-Saw The Blair Witch Project for the first time tonight. Gotta say, A. they had no clue what direction south is, and B. I hated the fact that I disliked the characters so much I didn’t care if something bad happened to them. Interesting film, though. I remember when it first came out, and everyone thought it was actual footage of a real tragedy. And, now, I feel old.
-I really enjoy making fun things on my loom. It’s very therapeutic.
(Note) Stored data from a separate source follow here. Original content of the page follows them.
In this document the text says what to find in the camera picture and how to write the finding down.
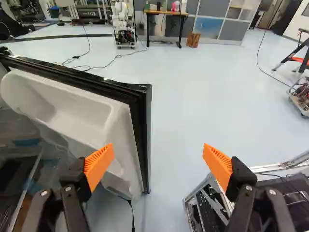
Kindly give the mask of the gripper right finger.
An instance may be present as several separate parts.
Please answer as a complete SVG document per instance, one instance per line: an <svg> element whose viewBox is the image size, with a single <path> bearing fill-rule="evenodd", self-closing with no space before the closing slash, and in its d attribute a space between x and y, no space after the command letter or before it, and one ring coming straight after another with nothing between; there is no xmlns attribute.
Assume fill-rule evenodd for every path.
<svg viewBox="0 0 309 232"><path fill-rule="evenodd" d="M257 187L256 175L237 157L228 157L205 144L203 159L234 209L227 232L296 231L286 201L279 190Z"/></svg>

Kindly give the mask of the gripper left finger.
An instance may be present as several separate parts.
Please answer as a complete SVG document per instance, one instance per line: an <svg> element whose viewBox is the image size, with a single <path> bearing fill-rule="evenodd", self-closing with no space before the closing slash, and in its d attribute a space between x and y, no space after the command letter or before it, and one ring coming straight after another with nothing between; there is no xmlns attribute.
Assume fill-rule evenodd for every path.
<svg viewBox="0 0 309 232"><path fill-rule="evenodd" d="M88 232L88 221L82 208L114 159L112 144L91 155L78 158L60 175L60 189L38 191L22 225L23 232L54 232L61 213L67 231Z"/></svg>
-I’ve really been struggling, emotionally, with this whole chronic disease diagnosis. I feel like as soon as I start wrapping my head around it and accepting it, I immediately head back to being angry or sad. The other night, I was laying in bed, and all I could think of is how much it must suck for those people who get diagnosed with something really severe, like cancer. I can’t even begin to imagine what hell their emotions play on them. In some ways, I feel that I’m supposed to be learning empathy through this. I tend to be really guarded, and even when I feel bad for someone and what their going through (especially with disease) I hold back from being there for them. I hope I’m not driving people crazy with my constant writing on here about this whole diabetes thing. I know I’ve been using my entries to process the emotional turmoil I’m going through. Honestly, it’s scary. It’s really scary. I had no idea what people really go through. My heart truly goes out to people who have it way worse. I feel like I barely qualify to be saying, “I’ve got a chronic disease.”
–Mothman Prophecies has got to be one of my all time favorite movies. It’s so freaky, and it’s almost all mental. It doesn’t rely on gore, it relies mostly on the unseen. Is there really anything scarier than what our own imaginations come up with?